Morphology changes after various concentrations of allicin were added to primary rat hepatocytes. Hepatocytes isolated from each animal were divided equally and cultured in media containing 0 (control), 10, 30, or 50 μM allicin. (400× magnification under inverted stage microscope equipped with phase contrast). A-D, Hepatocytes were cultured for 4 h after treatment with 0 (control), 10, 30, or 50 μM allicin, respectively. E-H, Hepatocytes were cultured for 24 h after treatment with 0 (control), 10, 30, or 50 μM allicin, respectively. I-L, Hepatocytes were cultured for 48 h after treatment with 0 (control), 10, 30, or 50 μM allicin, respectively. Arrow in H shows bleb formation. Scale bar = 50 μm.
Lipid peroxidation
Lipid peroxidation of primary rat hepatocytes was evaluated by thiobarbituric acid-reactive substances (TBARS) production. According to the TBARS levels shown in Figure 3, 10 or 30 μM allicin had TBARS levels of 4.0 ± 0.1 and 4.2 ± 0.6 nmol/mg cytosolic protein, respectively, and did not differ significantly from the control after 24 h incubation (control TBARS level is 3.8±0.3 nmol/mg cytosolic protein). However, when treated with 50 μM allicin, the TBARS level after 4 h was significantly higher compared to control (P < 0.05). At 24 h, the TBARS level was 5.9 ± 0.4 nmol/mg cytosolic protein with 50 μM of allicin.
Figure 3.
Effect of various concentrations of allicin on thiobarbituric acid reactive substances (TBARS) production in primary rat hepatocytes
Hepatocytes isolated from each animal were divided equally and cultured in media containing 0 (control), 10, 30, or 50 μM allicin. Values are expressed as the mean ± SD from 4 rats. *P < 0.05 between control and treatment at the same time interval (ANOVA and Duncan's multiple comparison tests).
GSH concentration
Figure 4 shows changes in intracellular GSH levels in primary rat hepatocytes at different incubation times with various allicin concentrations. When treated with 10 μM allicin, the intracellular GSH content of hepatocytes did not differ significantly from control after 48 h incubation. However, intracellular GSH content was significantly greater than control (P < 0.05) when the hepatocytes were treated with 30 μM allicin for 4 h or longer (intracellular GSH content was approximately 47–61 nmol/mg cytosolic protein). In addition, when treated with 50 μM allicin, the intracellular GSH level was lower compared to the control at 4 h or longer, but was not significantly lower than the control. Similarly, intracellular GSSG levels were significantly increased (P < 0.05) upon treatment with 30 μM allicin at 24 and 48 h, and deceased by treatment with 50 μM allicin.
Figure 4.
Reduced intracellular glutathione levels of various concentrations of allicin treated-primary rat hepatocytes. Hepatocytes isolated from each animal were divided equally and cultured in media containing 0 (control), 10, 30, or 50 μM allicin. Values are expressed as the mean ± SD from 4 rats. *P < 0.05 between control and treatment at the same time interval (ANOVA and Duncan's multiple comparison tests).

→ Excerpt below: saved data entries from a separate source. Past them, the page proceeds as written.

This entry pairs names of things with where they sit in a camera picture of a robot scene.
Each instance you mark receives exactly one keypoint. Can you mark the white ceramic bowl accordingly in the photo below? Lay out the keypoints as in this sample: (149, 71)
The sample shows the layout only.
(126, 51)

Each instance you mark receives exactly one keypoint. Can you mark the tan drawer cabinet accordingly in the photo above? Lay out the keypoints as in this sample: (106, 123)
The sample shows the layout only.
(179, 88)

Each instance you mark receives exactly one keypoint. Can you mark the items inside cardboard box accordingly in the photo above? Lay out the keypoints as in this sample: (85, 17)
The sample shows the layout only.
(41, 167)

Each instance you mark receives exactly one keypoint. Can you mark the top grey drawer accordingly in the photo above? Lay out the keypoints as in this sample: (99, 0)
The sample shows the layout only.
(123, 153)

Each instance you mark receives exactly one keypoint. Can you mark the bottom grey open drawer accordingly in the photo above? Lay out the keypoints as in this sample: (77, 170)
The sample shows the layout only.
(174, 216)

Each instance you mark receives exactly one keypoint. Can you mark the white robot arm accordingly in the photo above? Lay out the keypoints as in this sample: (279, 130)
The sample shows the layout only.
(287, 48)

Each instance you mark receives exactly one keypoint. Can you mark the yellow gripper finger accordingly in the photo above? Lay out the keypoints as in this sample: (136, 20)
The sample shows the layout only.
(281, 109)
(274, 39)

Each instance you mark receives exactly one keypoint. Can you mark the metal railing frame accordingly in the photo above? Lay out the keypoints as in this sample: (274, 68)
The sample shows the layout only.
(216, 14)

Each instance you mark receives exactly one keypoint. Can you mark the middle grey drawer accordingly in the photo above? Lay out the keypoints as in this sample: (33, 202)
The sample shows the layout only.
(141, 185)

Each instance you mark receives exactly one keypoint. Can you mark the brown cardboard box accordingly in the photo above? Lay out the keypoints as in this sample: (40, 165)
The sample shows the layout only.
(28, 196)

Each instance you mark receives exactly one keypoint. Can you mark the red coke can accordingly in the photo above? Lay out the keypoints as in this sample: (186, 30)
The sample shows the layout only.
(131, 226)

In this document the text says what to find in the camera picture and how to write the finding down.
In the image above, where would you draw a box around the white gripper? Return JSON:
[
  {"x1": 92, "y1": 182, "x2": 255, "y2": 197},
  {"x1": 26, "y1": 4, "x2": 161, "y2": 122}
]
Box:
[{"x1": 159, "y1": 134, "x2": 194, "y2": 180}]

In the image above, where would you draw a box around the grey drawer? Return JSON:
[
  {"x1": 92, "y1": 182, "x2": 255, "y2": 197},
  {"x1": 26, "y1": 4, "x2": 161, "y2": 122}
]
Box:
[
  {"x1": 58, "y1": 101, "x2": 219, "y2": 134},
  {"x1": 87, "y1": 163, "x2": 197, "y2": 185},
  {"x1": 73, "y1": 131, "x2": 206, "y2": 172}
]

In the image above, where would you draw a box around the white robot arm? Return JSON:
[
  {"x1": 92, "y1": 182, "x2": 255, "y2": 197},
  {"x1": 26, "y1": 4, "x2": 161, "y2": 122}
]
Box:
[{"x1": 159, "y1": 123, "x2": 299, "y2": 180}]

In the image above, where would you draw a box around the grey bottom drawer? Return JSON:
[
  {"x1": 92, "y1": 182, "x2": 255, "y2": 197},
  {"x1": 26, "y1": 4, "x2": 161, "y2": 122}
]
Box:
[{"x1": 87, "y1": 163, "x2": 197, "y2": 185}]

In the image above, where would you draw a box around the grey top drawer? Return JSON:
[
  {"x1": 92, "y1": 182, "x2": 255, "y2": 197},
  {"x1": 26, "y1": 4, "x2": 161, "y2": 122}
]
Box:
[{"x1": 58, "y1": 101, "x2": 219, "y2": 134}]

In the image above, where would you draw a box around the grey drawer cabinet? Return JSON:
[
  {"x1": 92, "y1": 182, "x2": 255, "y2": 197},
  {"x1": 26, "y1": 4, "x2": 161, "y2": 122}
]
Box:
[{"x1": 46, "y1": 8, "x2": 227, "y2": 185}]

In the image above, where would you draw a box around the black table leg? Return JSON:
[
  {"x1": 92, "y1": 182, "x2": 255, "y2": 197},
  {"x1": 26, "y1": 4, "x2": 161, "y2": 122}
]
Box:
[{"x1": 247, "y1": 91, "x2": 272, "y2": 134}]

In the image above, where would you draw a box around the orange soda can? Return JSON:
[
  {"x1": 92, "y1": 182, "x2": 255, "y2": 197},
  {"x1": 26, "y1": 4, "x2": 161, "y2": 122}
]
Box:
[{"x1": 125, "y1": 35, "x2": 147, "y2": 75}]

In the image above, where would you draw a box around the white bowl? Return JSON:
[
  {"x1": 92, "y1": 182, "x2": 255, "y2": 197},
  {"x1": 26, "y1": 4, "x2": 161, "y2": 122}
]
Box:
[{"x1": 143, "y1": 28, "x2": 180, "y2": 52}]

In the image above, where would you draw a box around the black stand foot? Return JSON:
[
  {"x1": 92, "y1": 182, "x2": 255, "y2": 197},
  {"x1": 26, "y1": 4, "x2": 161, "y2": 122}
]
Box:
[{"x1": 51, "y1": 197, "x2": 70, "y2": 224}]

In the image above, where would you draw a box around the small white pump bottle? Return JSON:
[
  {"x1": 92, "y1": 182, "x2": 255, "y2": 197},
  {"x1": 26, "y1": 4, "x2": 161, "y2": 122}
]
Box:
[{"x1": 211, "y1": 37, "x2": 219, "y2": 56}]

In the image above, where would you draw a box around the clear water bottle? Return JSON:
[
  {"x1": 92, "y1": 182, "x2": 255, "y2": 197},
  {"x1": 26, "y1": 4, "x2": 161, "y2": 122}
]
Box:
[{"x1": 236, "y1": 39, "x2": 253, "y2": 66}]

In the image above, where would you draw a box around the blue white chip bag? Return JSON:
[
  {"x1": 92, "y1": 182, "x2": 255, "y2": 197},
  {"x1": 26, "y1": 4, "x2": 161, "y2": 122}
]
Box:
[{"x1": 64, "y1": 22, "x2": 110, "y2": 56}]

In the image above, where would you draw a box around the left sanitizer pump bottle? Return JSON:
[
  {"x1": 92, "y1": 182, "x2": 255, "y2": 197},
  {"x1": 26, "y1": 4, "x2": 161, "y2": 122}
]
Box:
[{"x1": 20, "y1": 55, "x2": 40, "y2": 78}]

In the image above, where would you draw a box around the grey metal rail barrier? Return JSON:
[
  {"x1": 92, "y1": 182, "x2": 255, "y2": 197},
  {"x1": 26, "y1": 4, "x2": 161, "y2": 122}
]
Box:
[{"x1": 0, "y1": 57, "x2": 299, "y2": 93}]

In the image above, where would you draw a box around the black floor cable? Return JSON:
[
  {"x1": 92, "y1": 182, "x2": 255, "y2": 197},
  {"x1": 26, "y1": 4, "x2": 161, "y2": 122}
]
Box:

GPx, GRd, and GST activity
The change in GPx activity towards H2O2 in primary rat hepatocytes treated with various concentrations of allicin is shown in Figure 5. When treated with 10 μM allicin, GPx activity at 48 and 72 h (356 ± 15 and 332 ± 14 U, respectively) were significantly higher than the control (298 ± 8 and 271 ± 8 U) (P < 0.05). However, when treated with 30 μM allicin, no significant changes in GPx activity were observed compared to controls. GPx activity in 50 μM allicin-treated hepatocytes was significantly (P < 0.05) lower compared to that of the control after 48 and 72 h (216 ± 24 and 182 ± 43 U, respectively).
Figure 5.
Glutathione peroxidase activity of various concentrations of allicin treated-primary rat hepatocytes. Hepatocytes isolated from each animal were divided equally and cultured in media containing 0 (control), 10, 30, or 50 μM allicin. GSH peroxidase activity is expressed as nmole NADPH oxidized/min/mg cytosolic protein. Values are expressed as the mean ± SD from 4 rats. *P < 0.05 between control and treatment at the same time interval (ANOVA and Duncan's multiple comparison tests).
The changes in GRd activity in primary rat hepatocytes treated with various allicin concentrations are shown in Figure 6. When treated for 24 h or longer with 10 or 30 μM allicin, GRd activities (GRd activities of 27–42 and 26–43 U, respectively) were significantly higher compared to that of the control (P < 0.05). However, GRd activities were significantly lower than that of the control (P < 0.05) in 50 μM allicin-treated hepatocytes after 24 hr.
Figure 6.
Effect of various allicin concentrations on glutathione reductase activity in primary rat hepatocytes. Hepatocytes isolated from each animal were divided equally and cultured in media containing 0 (control), 10, 30, or 50 μM allicin. GSH reductase activity is expressed as nmole NADPH oxidized/min/mg cytosolic protein. Values are expressed as the mean ± SD from 4 rats. *P < 0.05 between control and treatment at the same time interval (ANOVA and Duncan's multiple comparison tests).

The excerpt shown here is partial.